##### Information shown

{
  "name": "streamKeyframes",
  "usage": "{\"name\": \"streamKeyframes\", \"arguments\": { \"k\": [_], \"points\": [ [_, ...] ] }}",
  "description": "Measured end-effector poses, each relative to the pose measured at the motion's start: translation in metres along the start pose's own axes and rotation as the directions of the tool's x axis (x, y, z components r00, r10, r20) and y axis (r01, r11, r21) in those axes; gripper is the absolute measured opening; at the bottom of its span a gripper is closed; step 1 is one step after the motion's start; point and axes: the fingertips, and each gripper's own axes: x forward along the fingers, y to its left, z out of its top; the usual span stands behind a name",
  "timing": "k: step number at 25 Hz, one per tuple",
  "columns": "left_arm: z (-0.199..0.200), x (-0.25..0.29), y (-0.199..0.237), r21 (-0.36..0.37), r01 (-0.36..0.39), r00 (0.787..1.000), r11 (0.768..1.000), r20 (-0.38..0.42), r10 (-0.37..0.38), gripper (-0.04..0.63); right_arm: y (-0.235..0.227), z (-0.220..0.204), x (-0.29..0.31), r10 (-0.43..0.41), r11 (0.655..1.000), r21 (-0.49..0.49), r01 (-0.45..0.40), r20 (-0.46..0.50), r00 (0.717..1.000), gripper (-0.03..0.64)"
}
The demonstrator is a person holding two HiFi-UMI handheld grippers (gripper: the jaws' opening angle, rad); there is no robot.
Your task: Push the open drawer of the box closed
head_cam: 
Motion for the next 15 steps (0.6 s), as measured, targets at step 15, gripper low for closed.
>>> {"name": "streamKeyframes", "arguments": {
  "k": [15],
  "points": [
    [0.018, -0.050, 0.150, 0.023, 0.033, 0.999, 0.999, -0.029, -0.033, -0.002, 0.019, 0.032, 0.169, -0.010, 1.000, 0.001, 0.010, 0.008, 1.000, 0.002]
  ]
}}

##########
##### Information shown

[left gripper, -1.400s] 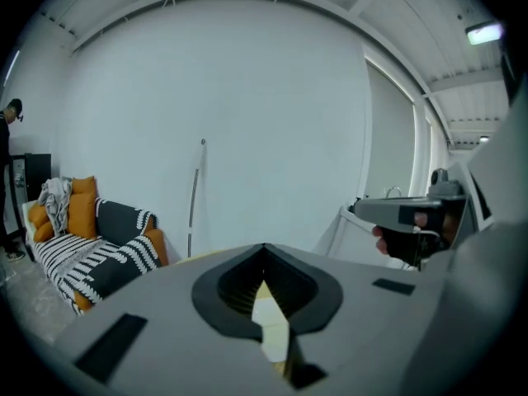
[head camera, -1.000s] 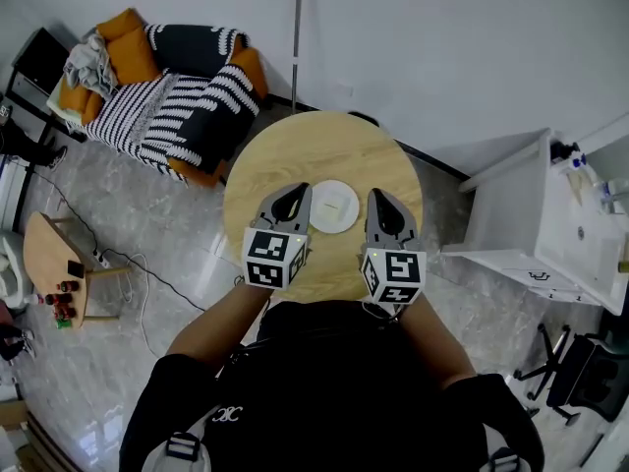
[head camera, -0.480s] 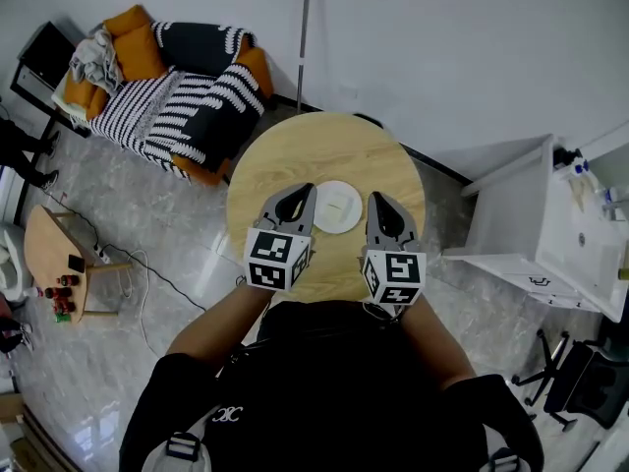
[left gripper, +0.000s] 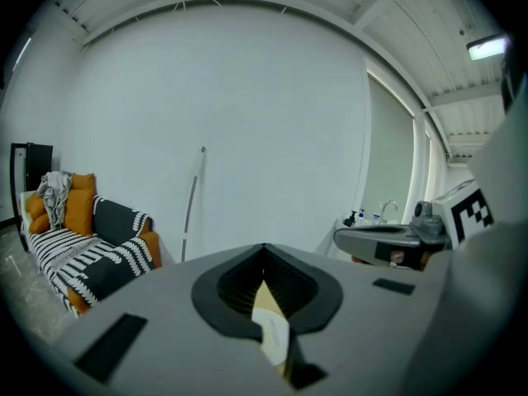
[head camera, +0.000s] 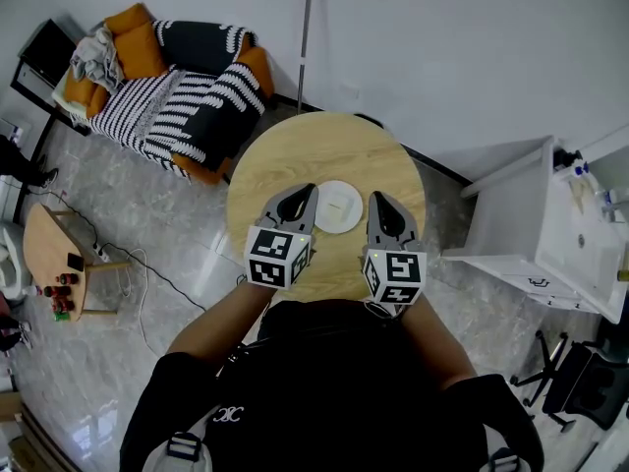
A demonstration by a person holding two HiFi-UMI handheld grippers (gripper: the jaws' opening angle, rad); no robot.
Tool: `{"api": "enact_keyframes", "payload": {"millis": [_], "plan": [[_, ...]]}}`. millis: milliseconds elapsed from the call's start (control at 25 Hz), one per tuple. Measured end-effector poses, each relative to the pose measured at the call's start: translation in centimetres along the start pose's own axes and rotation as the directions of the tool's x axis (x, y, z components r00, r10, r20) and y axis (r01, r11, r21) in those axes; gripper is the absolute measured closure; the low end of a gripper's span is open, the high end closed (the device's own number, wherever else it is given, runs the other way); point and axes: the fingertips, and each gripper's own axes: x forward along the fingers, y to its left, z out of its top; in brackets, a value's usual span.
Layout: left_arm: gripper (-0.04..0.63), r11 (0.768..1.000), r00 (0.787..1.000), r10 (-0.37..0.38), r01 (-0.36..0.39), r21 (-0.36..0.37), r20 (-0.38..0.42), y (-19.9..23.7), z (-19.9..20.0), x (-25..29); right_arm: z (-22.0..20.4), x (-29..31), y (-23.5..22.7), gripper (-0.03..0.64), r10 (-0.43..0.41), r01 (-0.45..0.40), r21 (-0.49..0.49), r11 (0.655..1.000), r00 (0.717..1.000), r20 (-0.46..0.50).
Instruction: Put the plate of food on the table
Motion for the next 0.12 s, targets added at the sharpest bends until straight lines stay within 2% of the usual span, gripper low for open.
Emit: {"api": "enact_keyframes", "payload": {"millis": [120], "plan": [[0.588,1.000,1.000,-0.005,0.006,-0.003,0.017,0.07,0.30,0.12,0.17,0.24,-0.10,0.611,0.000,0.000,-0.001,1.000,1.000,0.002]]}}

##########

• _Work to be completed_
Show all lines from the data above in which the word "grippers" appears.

• _Answer area_
The demonstrator is a person holding two HiFi-UMI handheld grippers (gripper: the jaws' opening angle, rad); there is no robot.
A demonstration by a person holding two HiFi-UMI handheld grippers (gripper: the jaws' opening angle, rad); no robot.

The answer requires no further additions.